How do I debug this?

tansan · August 15, 2023, 10:05am

I have a staging application (thank goodness its not in production yet), and it started crashing my server because it was using too much memory. However, I’m not really sure why since I haven’t made changes for over a long time.

In my logs it says:

Aug 15 06:58:17 PM  [os_mon] cpu supervisor port (cpu_sup): Erlang has closed
Aug 15 06:58:17 PM  [os_mon] memory supervisor port (memsup): Erlang has closed

Where should I be looking to figure out the reason causing this?

dimitarvp · August 15, 2023, 10:06am

Do :observer.start() in iex (on the server) and go to the memory tab. Do stuff with the app and check for increased memory usage.

tansan · August 15, 2023, 10:51am

Erlang/OTP 24 [erts-12.3.2.2] [source] [64-bit] [smp:16:16] [ds:16:16:10] [async-threads:1] [jit]

Interactive Elixir (1.12.3) - press Ctrl+C to exit (type h() ENTER for help)

iex(name@server)1> :observer.start()
** (UndefinedFunctionError) function :observer.start/0 is undefined (module :observer is not available)
    :observer.start()

How do I enable this?

josevalim · August 15, 2023, 11:16am

To be clear, the above does not mean your server is running out of memory. It just means Erlang tooling for measuring memory/cpu usage has terminated, which will always be logged when Erlang shuts down.

So, without further evidence, all we know is that Erlang is shutting down. Do your logs say something else? Do you have metrics that say something else?

If it is a phoenix app, you can enable Phoenix.LiveDashboard, which may be easier to setup than observer: Phoenix.LiveDashboard — LiveDashboard v0.8.1

Open up the dashboard and you will be able to see if memory is growing, processes used, etc.

derek-zhou · August 15, 2023, 1:30pm

OOM errors are hard to debug. :observer and LiveDashboard may help, However, when shit happens, it usually happen quick enough that you don’t get the chance to observe clearly.

I can only offer a few high memory pitfalls that I have seen:

Do you have process that do lot of work then idle for a long time? It may cause global binary not GC’ed soon enough. You can try to make those processes short-lived, or hibernate them.
Do you read and parse largish files? You may try to use :raw mode to open files and tune the read_ahead size.
Do you make a lot of sub-strings and keep them around for a long time? A sub binary will keep the original large binary from GC’ed. You can try to :binary.copy/1 them.

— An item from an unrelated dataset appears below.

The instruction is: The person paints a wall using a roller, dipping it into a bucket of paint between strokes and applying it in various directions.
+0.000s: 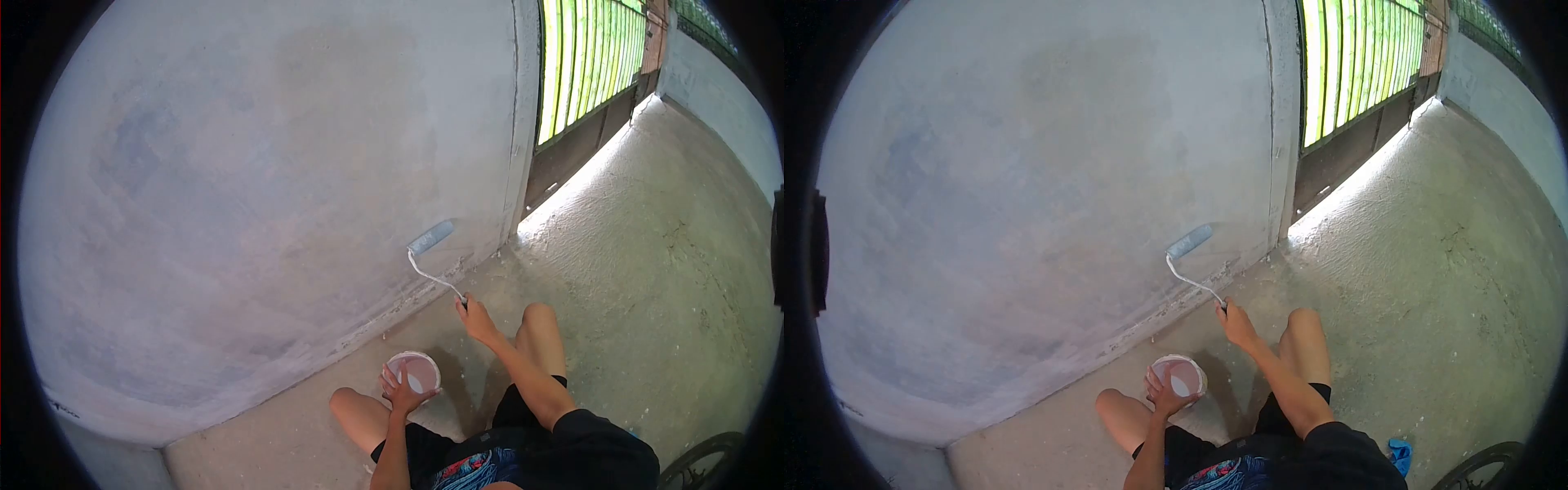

tansan · August 15, 2023, 2:01pm

So, without further evidence, all we know is that Erlang is shutting down. Do your logs say something else? Do you have metrics that say something else?

I am using render, and I noticed the server going unhealthy and then dies then restarts. When I looked at the logs, those are the error messages I noticed before it restarts.

Open up the dashboard and you will be able to see if memory is growing, processes used, etc.

I have that installed, but the server had already been restarted by then so my up time was pretty short. I ended up actually upping the server ram and it seemed to be okay after that. Although, I don’t believe that is the right fix.

I’ll revert to the lesser ram tomorrow when its not being used and then try checking for the things you mentioned again.

tansan · August 15, 2023, 2:04pm

Yeah, it’s a bit tough. In my case, it happens when I hit an API endpoint and I haven’t been able to find a culprit. It could be a long idle process, but if my server is restarting then that idle process would have died. Thanks for the helpful hints. I’ll try to look more closely.

D4no0 · August 15, 2023, 2:07pm

Optimizing ram usage is usually not worth the effort, this is a compromise GC languages have.

There is one thing when ram usage spikes happen and another when there is memory leaking, and judging by your description, you most probably have a spike.

For the record, what are the specs of your machine?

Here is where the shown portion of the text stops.